In reply, the half-elf scooped up the gnome and set him on one wide shoulder. "Now, town crier, spread your news."

"Oh, this is so… manual," Speaker murmured, clutching the half-elf's auburn hair to keep his balance. Then he waved the other hand and bellowed "Hear ye, hear ye!" again. This time several people turned to listen. "I have news…"

He recited his litany of news-only three items, it turned out, but one drew Tanis's attention. "The heads of the Haven agricultural consortium, meeting in an emergency session, have offered a reward of fifteen steel to the person or persons who kill the ettin that's been slaying farm stock south of Haven," Speaker trumpeted.

"What's an ettin?" a man shouted from the back of the throng.

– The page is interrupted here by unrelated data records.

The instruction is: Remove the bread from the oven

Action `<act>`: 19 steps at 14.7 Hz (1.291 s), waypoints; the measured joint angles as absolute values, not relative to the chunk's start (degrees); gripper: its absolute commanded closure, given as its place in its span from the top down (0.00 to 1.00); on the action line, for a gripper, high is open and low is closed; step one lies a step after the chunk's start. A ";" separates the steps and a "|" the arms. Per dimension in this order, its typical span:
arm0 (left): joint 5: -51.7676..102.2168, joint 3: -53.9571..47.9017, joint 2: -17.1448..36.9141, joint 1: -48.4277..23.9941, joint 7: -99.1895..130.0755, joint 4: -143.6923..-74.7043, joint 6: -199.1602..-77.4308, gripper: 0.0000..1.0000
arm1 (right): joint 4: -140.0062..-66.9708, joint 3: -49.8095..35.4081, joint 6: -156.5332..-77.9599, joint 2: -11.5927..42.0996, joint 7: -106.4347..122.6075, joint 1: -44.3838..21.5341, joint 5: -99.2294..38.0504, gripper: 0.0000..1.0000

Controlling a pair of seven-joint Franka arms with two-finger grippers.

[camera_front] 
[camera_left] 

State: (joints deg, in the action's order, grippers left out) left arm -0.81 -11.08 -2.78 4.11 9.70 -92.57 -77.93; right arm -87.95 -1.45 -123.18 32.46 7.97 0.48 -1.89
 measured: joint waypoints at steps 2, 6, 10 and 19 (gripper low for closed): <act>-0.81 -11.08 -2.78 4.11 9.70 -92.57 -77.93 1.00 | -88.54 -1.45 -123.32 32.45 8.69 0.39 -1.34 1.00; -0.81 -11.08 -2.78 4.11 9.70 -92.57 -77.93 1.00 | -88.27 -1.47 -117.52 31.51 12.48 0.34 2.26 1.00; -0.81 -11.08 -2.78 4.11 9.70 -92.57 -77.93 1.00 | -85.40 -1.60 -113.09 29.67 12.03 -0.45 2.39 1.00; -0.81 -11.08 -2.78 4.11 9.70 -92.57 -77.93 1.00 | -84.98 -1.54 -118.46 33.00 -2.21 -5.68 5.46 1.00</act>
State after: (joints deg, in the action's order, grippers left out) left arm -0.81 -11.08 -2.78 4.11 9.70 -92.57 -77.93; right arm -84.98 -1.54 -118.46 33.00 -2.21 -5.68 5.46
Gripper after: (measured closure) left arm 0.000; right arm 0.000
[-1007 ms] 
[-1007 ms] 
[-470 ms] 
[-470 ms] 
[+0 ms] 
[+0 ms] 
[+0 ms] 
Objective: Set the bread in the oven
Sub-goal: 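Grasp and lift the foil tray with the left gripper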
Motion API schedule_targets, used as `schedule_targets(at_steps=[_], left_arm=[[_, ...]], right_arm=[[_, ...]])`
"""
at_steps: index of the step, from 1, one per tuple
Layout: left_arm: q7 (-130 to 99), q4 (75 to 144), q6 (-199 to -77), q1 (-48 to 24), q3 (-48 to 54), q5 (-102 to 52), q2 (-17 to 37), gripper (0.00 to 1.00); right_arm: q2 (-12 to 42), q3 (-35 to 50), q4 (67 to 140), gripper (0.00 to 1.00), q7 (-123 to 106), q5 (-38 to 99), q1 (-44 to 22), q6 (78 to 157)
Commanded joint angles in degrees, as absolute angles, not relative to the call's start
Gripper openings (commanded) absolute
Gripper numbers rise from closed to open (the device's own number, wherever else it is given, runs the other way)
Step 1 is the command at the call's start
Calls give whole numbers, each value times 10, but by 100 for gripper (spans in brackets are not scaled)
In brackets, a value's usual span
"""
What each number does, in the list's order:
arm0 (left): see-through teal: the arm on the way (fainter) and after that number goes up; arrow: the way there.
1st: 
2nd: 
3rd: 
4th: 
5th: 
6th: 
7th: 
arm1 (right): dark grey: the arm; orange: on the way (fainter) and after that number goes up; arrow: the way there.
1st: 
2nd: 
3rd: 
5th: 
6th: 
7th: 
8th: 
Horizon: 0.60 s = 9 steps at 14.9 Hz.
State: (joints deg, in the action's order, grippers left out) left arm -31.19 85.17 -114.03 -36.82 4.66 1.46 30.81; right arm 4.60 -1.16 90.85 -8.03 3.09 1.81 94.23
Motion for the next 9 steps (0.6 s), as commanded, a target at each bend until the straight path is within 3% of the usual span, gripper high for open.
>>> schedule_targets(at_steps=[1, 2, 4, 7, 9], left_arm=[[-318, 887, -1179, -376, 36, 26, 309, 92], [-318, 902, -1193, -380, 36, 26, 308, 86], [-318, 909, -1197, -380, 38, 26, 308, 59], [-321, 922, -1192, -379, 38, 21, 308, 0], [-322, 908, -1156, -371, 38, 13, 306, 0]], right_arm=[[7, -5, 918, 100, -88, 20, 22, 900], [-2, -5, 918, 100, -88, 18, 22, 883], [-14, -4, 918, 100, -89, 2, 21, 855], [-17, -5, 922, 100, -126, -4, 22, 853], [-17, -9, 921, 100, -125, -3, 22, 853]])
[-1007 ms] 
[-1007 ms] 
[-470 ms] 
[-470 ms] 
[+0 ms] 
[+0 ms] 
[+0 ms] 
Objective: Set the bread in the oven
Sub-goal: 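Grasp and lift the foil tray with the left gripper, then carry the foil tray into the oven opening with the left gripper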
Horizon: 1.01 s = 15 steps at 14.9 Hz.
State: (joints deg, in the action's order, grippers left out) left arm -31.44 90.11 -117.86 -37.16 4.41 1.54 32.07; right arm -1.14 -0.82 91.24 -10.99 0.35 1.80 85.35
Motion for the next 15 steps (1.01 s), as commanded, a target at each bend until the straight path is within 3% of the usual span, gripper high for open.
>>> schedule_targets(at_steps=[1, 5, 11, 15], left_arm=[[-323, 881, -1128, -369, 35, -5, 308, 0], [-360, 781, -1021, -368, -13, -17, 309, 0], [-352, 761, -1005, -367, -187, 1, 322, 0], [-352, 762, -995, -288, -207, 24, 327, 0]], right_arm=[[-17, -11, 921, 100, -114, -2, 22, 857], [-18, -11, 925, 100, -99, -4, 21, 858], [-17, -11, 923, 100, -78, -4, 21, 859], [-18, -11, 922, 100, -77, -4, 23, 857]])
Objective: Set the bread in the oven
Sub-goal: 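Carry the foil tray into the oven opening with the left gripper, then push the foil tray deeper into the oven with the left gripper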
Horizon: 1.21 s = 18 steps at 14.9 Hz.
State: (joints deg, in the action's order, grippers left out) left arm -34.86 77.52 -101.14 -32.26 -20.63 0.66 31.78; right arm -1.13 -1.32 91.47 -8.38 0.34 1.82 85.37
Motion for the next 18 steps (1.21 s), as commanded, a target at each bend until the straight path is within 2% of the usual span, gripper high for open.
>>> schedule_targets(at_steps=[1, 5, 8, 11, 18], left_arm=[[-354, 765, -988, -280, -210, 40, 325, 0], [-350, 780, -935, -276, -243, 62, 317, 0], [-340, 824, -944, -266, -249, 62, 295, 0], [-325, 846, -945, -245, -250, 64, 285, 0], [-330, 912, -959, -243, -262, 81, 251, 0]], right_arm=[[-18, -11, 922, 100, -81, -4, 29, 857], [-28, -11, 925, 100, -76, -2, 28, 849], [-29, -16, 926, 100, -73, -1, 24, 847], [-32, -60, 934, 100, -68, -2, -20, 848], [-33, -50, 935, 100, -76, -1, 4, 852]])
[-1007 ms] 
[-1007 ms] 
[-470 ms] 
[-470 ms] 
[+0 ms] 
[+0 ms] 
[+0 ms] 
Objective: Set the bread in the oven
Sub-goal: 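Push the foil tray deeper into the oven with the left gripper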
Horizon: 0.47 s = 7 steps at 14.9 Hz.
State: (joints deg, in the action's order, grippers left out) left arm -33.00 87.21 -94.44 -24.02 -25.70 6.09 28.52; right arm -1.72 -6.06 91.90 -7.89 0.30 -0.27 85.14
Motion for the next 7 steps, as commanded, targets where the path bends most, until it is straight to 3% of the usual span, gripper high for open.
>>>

"An ettin is a creature, twelve or thirteen feet tall, with two heads, usually native to cold, mountainous climates. It is related to the trolls, and in fact is sometimes called a two-headed troll."

The crowd murmured. The man in question shook his head and moved away, followed by several others. Speaker continued, "The ettin eats only meat. In fact, this one has slaughtered and devoured fully a half-dozen cows, several dogs, numerous chickens, and a dozen sheep. Last night it came upon and attacked a shepherd south of Haven. The man assayed to stop the beast from raiding his flock and paid with his life."